Exercise requirements: Whenever a line in the entries includes the word "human", copy that line out.

┄┄┄┄┄┄┄┄┄┄┄┄┄┄┄┄┄┄┄┄

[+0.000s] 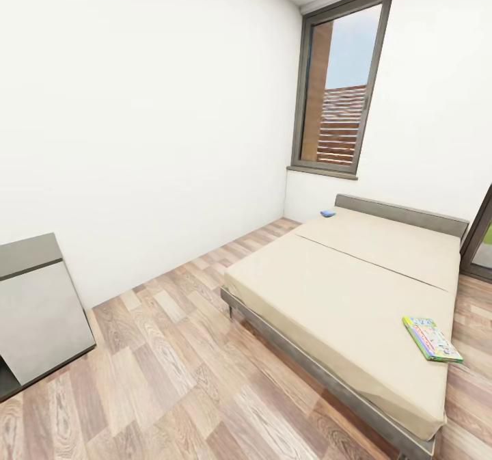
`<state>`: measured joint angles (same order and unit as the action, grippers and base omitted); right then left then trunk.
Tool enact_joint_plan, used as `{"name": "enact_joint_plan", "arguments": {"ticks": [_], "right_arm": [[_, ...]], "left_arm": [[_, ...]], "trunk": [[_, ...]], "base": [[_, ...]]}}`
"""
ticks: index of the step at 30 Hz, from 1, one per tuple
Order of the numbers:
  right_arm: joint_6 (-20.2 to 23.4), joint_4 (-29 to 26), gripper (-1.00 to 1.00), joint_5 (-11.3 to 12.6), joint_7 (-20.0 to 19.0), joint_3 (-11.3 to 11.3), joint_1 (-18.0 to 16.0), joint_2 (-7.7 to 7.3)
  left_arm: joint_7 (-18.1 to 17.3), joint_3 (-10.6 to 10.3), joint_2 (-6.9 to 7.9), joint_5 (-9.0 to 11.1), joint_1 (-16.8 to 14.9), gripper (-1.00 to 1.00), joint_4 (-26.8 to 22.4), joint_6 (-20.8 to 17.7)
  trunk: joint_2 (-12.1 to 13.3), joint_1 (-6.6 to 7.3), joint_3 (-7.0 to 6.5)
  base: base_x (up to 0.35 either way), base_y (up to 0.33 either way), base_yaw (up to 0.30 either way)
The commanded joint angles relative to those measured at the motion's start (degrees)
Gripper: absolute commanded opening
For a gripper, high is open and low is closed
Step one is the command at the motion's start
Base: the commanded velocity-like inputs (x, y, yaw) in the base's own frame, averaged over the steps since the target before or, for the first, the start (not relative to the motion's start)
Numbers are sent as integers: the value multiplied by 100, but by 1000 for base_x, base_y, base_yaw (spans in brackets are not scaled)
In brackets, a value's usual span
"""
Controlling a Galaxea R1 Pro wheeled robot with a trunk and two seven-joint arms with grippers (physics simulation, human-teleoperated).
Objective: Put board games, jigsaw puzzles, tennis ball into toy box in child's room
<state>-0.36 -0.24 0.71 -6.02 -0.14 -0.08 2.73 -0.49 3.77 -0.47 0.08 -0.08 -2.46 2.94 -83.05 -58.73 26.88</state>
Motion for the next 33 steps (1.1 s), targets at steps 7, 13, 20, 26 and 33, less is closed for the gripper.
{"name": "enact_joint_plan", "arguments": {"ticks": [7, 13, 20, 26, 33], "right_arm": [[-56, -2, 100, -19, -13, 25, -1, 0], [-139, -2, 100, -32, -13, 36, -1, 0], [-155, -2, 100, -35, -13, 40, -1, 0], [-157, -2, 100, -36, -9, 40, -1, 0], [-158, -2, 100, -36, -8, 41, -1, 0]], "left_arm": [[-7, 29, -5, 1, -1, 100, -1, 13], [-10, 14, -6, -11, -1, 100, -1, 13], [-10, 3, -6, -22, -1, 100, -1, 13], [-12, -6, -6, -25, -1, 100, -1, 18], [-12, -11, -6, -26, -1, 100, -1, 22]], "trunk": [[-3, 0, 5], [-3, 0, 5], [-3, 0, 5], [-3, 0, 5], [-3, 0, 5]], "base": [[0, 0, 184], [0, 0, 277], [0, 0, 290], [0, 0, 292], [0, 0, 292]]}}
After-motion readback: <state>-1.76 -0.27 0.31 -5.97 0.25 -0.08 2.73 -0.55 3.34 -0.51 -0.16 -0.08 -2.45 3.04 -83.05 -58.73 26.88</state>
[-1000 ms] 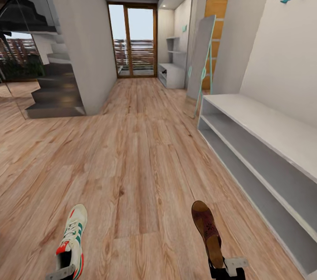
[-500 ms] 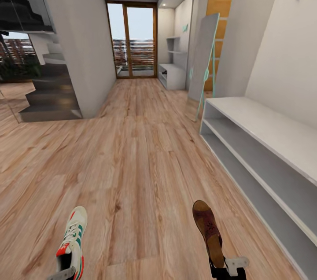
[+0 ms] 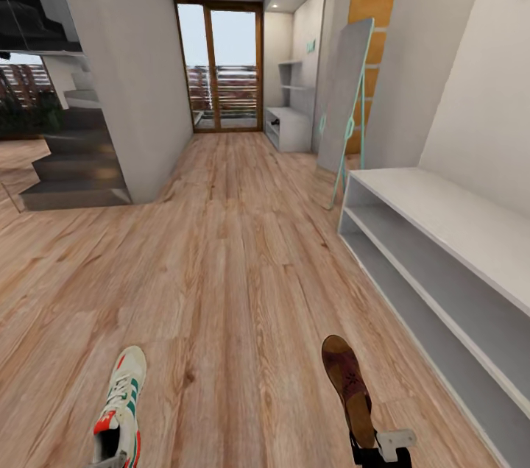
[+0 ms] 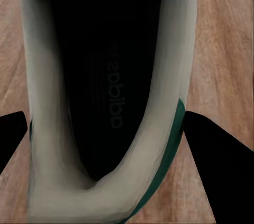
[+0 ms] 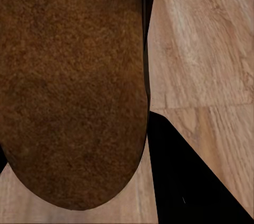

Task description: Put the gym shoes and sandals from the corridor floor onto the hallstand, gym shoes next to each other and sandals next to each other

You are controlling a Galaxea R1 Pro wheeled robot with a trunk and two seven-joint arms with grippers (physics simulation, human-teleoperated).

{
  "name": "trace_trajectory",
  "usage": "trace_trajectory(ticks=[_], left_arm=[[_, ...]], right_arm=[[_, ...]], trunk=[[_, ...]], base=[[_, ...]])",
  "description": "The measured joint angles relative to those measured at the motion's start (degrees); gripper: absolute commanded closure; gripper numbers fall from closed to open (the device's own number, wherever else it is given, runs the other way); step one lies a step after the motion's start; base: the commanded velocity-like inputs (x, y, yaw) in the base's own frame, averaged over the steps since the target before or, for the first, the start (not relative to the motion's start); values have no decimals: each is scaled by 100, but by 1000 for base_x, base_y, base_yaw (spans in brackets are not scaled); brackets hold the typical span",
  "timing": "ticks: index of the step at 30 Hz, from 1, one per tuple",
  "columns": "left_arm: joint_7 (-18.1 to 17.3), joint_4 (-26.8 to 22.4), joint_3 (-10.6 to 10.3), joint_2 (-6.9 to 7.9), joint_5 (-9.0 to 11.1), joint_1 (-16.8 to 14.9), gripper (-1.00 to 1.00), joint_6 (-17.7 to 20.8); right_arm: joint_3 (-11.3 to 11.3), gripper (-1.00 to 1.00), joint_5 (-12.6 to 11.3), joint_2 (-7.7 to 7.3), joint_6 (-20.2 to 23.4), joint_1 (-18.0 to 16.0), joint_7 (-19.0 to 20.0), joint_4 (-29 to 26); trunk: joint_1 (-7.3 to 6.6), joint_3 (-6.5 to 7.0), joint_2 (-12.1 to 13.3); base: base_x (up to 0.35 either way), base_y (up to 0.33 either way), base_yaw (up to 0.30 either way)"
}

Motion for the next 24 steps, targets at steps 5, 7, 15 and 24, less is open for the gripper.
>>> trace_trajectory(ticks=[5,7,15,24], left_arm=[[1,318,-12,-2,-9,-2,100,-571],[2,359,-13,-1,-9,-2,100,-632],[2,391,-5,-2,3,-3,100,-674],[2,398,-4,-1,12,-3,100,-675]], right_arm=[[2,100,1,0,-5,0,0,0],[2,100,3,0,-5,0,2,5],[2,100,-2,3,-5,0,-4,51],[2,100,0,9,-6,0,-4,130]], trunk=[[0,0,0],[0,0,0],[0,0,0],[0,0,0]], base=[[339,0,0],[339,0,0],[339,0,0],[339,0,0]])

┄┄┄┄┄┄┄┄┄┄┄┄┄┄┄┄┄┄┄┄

Written answer:
Controlling a Galaxea R1 Pro wheeled robot with a trunk and two seven-joint arms with grippers (physics simulation, human-teleoperated).
You are controlling a Galaxea R1 Pro wheeled robot with a trunk and two seven-joint arms with grippers (physics simulation, human-teleoperated).

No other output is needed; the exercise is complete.